**TASK REQUIREMENTS**: Could you set down exactly the lines in the records below between the line holding "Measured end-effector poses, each" and the line holding "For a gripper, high", inclusive?

GIVEN DATA Block Start

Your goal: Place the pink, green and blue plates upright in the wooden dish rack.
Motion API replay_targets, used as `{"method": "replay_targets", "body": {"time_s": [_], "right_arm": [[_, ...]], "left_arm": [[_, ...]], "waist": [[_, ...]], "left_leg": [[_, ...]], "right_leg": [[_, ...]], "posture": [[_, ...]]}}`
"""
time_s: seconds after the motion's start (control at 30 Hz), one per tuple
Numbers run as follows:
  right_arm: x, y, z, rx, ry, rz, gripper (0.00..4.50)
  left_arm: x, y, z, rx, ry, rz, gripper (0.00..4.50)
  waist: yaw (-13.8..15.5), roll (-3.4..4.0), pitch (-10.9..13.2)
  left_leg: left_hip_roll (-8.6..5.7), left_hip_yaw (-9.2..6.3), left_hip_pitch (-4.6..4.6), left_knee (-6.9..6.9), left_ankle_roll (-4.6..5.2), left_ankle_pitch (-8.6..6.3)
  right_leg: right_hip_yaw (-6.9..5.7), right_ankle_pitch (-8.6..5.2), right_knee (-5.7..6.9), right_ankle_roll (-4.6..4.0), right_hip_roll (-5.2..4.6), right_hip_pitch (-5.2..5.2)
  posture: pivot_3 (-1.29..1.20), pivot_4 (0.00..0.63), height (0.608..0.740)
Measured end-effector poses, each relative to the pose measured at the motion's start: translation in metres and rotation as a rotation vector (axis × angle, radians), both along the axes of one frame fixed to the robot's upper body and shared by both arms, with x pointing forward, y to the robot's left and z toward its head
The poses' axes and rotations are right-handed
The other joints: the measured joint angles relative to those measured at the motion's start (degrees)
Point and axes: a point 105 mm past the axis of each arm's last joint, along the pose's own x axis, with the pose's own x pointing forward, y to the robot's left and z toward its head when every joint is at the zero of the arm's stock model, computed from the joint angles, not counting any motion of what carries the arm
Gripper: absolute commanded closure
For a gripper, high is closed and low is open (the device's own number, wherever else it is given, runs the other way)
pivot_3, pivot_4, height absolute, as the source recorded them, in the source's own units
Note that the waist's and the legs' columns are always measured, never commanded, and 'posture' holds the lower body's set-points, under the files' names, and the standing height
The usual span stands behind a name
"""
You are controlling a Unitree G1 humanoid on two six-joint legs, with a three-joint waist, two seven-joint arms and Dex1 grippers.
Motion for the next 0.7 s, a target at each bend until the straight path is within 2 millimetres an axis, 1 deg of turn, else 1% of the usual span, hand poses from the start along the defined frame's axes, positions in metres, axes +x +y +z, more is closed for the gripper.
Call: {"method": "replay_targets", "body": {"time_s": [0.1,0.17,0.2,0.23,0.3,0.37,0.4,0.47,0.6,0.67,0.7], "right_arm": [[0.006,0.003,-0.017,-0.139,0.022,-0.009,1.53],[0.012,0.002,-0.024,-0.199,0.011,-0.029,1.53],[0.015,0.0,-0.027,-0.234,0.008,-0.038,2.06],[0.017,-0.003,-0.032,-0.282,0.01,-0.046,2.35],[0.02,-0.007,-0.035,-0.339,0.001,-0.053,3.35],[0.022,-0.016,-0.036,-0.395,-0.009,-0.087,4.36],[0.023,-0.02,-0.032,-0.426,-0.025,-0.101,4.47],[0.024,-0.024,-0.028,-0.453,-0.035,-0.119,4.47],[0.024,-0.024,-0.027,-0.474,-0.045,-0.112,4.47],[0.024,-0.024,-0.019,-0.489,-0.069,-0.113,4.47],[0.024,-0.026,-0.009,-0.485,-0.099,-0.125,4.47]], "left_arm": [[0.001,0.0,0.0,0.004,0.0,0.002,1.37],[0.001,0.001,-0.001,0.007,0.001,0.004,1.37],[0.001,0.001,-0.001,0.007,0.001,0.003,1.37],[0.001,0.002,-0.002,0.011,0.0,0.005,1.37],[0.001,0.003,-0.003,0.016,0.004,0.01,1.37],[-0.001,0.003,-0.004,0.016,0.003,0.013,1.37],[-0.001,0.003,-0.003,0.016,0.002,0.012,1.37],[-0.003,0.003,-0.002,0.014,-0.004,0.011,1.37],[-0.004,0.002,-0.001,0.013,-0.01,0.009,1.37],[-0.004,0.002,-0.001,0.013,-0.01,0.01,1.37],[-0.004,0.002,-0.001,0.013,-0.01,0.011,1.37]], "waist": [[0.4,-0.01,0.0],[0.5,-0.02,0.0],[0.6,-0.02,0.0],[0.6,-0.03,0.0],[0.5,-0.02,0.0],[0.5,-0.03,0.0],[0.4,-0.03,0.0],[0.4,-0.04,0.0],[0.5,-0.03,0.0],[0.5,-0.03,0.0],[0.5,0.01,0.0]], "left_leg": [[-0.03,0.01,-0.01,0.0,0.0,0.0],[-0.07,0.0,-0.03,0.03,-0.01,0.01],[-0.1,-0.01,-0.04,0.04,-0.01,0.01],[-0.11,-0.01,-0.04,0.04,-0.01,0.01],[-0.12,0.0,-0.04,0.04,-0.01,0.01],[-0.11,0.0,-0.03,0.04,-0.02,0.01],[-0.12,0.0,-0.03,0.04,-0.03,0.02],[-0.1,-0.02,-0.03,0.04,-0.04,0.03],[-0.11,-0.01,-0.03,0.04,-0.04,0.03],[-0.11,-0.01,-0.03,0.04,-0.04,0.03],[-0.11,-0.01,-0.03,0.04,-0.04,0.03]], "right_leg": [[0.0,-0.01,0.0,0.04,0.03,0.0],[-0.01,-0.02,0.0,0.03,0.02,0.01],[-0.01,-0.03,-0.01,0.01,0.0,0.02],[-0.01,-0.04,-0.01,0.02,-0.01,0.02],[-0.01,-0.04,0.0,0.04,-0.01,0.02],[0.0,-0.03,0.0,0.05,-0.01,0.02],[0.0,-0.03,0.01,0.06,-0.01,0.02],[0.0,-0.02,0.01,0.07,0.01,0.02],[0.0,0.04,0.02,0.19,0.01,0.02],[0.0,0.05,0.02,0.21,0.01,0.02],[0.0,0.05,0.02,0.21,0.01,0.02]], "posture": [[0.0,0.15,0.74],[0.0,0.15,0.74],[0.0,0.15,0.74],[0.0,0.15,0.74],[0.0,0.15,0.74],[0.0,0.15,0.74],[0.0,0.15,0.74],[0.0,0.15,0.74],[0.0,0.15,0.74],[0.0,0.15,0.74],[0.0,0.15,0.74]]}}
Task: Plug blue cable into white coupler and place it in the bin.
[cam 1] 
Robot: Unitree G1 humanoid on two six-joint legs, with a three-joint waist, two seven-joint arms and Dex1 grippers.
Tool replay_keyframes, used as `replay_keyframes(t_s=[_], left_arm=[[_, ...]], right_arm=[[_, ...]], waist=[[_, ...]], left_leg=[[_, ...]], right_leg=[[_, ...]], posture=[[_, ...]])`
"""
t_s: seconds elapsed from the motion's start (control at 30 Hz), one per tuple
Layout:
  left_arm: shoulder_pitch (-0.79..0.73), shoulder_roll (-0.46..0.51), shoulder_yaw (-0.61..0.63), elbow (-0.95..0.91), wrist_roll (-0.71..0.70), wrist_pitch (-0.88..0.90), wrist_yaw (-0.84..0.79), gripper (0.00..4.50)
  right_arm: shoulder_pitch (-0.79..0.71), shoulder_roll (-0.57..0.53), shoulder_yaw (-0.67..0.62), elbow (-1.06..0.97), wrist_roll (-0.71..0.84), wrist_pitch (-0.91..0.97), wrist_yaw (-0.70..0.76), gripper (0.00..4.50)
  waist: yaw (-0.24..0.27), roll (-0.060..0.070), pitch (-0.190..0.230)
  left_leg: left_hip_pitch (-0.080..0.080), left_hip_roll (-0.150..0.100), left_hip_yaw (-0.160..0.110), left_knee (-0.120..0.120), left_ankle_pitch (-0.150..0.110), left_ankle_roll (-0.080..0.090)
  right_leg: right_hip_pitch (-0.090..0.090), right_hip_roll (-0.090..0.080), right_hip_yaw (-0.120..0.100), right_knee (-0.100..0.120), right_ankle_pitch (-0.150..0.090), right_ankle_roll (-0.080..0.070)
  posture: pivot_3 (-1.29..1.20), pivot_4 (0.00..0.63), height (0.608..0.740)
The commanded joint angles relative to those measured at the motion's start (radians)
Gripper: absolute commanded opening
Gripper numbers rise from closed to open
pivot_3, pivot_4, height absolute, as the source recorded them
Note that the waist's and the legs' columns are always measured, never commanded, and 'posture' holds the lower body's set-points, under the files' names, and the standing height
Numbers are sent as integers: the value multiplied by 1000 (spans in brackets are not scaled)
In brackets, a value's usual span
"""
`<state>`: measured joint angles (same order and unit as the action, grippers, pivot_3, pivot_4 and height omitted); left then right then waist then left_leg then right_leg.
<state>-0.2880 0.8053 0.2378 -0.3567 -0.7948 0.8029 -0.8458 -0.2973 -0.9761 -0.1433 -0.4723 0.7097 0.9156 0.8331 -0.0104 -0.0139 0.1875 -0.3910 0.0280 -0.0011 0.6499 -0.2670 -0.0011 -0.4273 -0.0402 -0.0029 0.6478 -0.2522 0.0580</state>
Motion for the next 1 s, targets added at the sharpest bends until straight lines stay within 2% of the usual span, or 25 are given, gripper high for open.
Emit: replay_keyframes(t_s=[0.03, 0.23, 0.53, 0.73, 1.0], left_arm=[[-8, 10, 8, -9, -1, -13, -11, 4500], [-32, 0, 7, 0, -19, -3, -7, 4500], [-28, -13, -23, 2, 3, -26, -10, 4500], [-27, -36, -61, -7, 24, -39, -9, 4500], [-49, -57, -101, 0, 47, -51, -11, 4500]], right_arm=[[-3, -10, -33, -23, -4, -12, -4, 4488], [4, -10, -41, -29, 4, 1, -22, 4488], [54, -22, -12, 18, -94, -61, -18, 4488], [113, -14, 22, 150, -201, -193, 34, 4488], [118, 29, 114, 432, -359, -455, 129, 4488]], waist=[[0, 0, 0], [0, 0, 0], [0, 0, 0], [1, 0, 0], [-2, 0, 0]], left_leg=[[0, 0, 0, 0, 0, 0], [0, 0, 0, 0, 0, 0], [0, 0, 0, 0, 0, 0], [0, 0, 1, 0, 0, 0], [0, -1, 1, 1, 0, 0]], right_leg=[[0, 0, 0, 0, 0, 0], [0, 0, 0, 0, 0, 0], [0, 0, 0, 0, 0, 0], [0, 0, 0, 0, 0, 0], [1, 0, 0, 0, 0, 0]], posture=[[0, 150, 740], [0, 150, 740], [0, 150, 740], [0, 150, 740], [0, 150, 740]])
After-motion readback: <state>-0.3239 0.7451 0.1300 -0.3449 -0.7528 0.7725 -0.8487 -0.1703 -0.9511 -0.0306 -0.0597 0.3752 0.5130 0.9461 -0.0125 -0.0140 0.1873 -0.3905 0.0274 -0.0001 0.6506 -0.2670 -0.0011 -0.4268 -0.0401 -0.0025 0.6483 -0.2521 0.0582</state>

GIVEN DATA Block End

**EXERCISE OUTPUT**:
Measured end-effector poses, each relative to the pose measured at the motion's start: translation in metres and rotation as a rotation vector (axis × angle, radians), both along the axes of one frame fixed to the robot's upper body and shared by both arms, with x pointing forward, y to the robot's left and z toward its head
The poses' axes and rotations are right-handed
The other joints: the measured joint angles relative to those measured at the motion's start (degrees)
Point and axes: a point 105 mm past the axis of each arm's last joint, along the pose's own x axis, with the pose's own x pointing forward, y to the robot's left and z toward its head when every joint is at the zero of the arm's stock model, computed from the joint angles, not counting any motion of what carries the arm
Gripper: absolute commanded closure
For a gripper, high is closed and low is open (the device's own number, wherever else it is given, runs the other way)

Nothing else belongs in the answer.